Despite continued growth in national home prices, housing remains more affordable today than long-term benchmarks, according to Black Knight.

As of September, U.S. residents require 21.4% of the median income to purchase the median-priced home, compared to 24.2% from 1995-1999 and 26.2% from 2000-2003. However, the national payment-to-income ratio remains 2.8% below the 24.2% average in the late 1990s and 4.9% lower than the 26.2% average from 2000-2003.

Interest rates declined about 40 basis points over the past six months, offering the opportunity for potential savings, but these would-be savings continue to be offset by the growing rates of home price appreciation across most of the nation.

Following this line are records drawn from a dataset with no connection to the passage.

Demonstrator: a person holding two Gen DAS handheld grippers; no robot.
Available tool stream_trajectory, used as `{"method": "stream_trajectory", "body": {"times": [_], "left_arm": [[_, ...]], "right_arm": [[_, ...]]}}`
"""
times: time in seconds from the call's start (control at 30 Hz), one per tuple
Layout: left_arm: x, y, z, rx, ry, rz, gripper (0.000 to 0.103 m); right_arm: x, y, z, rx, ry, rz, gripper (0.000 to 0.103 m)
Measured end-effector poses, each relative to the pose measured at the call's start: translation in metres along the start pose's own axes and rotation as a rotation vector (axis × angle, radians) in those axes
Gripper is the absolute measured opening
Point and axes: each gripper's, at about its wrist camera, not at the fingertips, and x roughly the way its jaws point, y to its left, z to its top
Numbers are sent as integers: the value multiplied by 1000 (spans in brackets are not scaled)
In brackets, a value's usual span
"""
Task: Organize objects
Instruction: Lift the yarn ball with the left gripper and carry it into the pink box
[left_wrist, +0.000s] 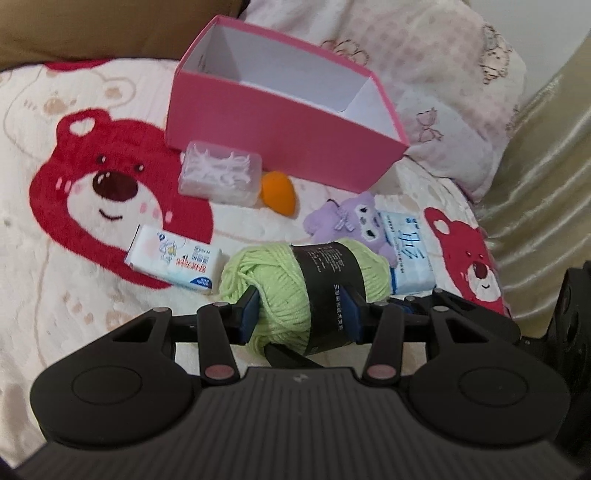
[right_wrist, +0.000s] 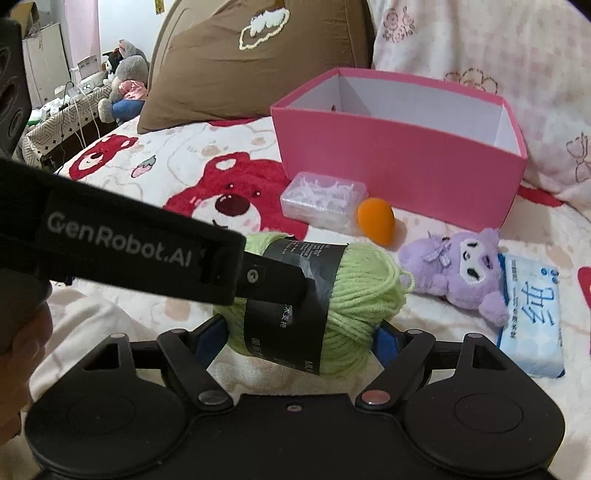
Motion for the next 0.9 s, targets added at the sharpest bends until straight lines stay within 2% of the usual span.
{"method": "stream_trajectory", "body": {"times": [0.13, 0.37, 0.57, 0.73, 0.9], "left_arm": [[-8, -10, -3, 48, -7, 3, 49], [-27, -15, 3, 54, -32, -11, 49], [-51, -26, 11, 81, -75, -2, 47], [-59, -34, 31, 101, -61, 2, 47], [-67, -38, 63, 92, -39, -1, 47]], "right_arm": [[-10, 5, 6, -9, -18, -5, 88], [-25, 10, 13, -29, -44, -16, 88], [-48, 14, 14, -40, -122, -14, 88], [-58, 14, 20, -66, -196, -30, 83], [-63, 8, 43, -55, -200, -18, 83]]}}
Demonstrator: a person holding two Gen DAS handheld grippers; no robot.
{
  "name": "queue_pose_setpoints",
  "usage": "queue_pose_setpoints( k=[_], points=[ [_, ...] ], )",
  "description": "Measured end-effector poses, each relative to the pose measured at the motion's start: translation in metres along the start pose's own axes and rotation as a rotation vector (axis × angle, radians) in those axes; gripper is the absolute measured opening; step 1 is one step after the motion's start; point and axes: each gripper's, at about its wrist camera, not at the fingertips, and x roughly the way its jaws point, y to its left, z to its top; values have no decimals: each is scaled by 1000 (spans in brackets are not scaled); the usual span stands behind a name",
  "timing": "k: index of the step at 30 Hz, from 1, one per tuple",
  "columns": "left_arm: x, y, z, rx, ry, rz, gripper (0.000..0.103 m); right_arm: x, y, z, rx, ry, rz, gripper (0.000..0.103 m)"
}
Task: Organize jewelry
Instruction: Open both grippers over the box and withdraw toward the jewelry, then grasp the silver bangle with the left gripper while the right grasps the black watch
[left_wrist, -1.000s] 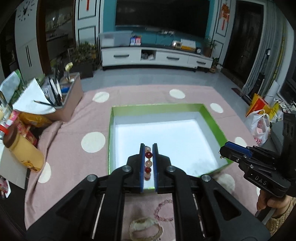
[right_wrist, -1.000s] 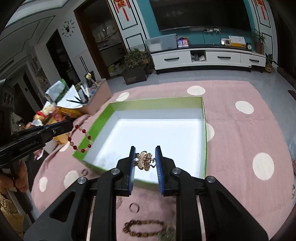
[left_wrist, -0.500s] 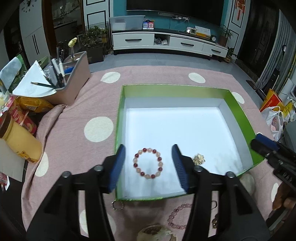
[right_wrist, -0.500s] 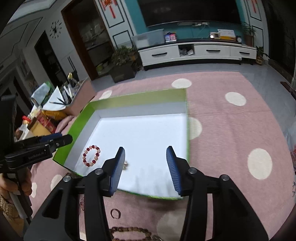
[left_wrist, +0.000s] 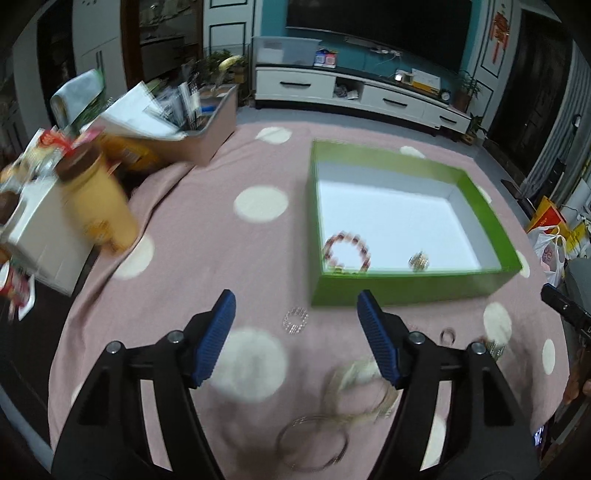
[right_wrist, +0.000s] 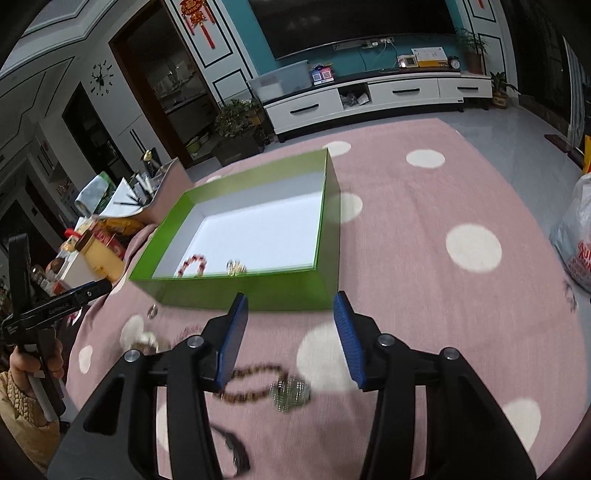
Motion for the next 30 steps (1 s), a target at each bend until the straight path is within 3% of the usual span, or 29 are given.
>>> queue_pose_setpoints(
  k=[14,23,30],
  points=[
    [-19,25,-93,-40,90,-2,69,-23,18,-57,-18,73,52,49],
    [-11,16,-111,6,109,12,69,-22,45,-95,-101,135,153,49],
    [-2,3,-114,66,108,24,55,-15,82,-114,-250,177,196,49]
  ],
)
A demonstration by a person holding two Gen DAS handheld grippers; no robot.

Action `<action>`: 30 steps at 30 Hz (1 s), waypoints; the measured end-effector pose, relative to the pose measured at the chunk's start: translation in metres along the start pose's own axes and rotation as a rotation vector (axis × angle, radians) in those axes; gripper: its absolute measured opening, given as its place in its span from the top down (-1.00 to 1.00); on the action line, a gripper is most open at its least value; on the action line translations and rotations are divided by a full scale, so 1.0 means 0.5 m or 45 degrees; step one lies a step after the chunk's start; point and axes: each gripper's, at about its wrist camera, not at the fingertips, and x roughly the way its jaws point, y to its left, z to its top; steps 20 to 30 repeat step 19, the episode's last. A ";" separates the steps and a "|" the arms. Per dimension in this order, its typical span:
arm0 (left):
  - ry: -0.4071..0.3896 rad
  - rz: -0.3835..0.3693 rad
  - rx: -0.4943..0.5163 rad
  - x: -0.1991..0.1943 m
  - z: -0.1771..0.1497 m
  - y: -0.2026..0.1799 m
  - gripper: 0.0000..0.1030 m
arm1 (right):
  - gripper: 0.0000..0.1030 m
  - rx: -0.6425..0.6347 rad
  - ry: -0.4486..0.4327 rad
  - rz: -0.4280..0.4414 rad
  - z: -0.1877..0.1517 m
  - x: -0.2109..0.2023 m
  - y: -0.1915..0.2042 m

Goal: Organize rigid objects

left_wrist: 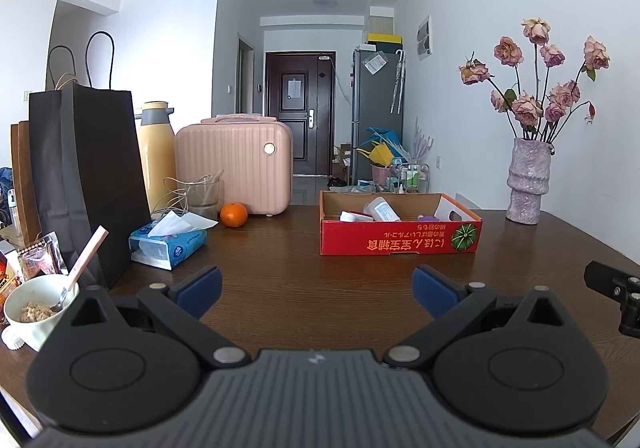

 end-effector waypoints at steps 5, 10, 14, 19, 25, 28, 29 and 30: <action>-0.001 0.000 0.000 0.000 -0.001 0.000 -1.00 | -1.00 -0.001 0.000 0.000 0.000 0.000 0.000; 0.001 -0.003 -0.002 0.001 0.000 0.000 -1.00 | -1.00 -0.003 0.002 0.000 -0.001 0.002 0.004; 0.000 -0.009 -0.004 0.001 -0.003 0.000 -1.00 | -1.00 -0.005 0.004 0.000 -0.002 0.003 0.005; -0.005 -0.024 -0.003 0.001 -0.004 -0.004 -1.00 | -1.00 -0.006 0.005 0.000 -0.001 0.004 0.006; -0.005 -0.024 -0.003 0.001 -0.004 -0.004 -1.00 | -1.00 -0.006 0.005 0.000 -0.001 0.004 0.006; -0.005 -0.024 -0.003 0.001 -0.004 -0.004 -1.00 | -1.00 -0.006 0.005 0.000 -0.001 0.004 0.006; -0.005 -0.024 -0.003 0.001 -0.004 -0.004 -1.00 | -1.00 -0.006 0.005 0.000 -0.001 0.004 0.006; -0.005 -0.024 -0.003 0.001 -0.004 -0.004 -1.00 | -1.00 -0.006 0.005 0.000 -0.001 0.004 0.006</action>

"In looking at the affordability landscape across the country, we certainly see varying levels of affordability in each market compared to their own long-term benchmarks," said Ben Graboske, executive vice president of data and analytics at Black Knight, in a press release.

"But, by and large, the overall theme is that affordability in most areas, while tightening, remains favorable to long-term norms," he continued.

When exploring state-level data, payment-to income ratios in 47 states are sitting below their 1995-2003 averages, with only Hawaii, California, Oregon and Washington, D.C., having greater ratios today than their long-term benchmarks.

In September, the national delinquency rate spiked almost 12% month-over-month and rose nearly 3% from a year ago, marking the first annual rise in the delinquency rate since July 2010. The rate jump was due in large part to recent hurricanes as well as some calendar related factors.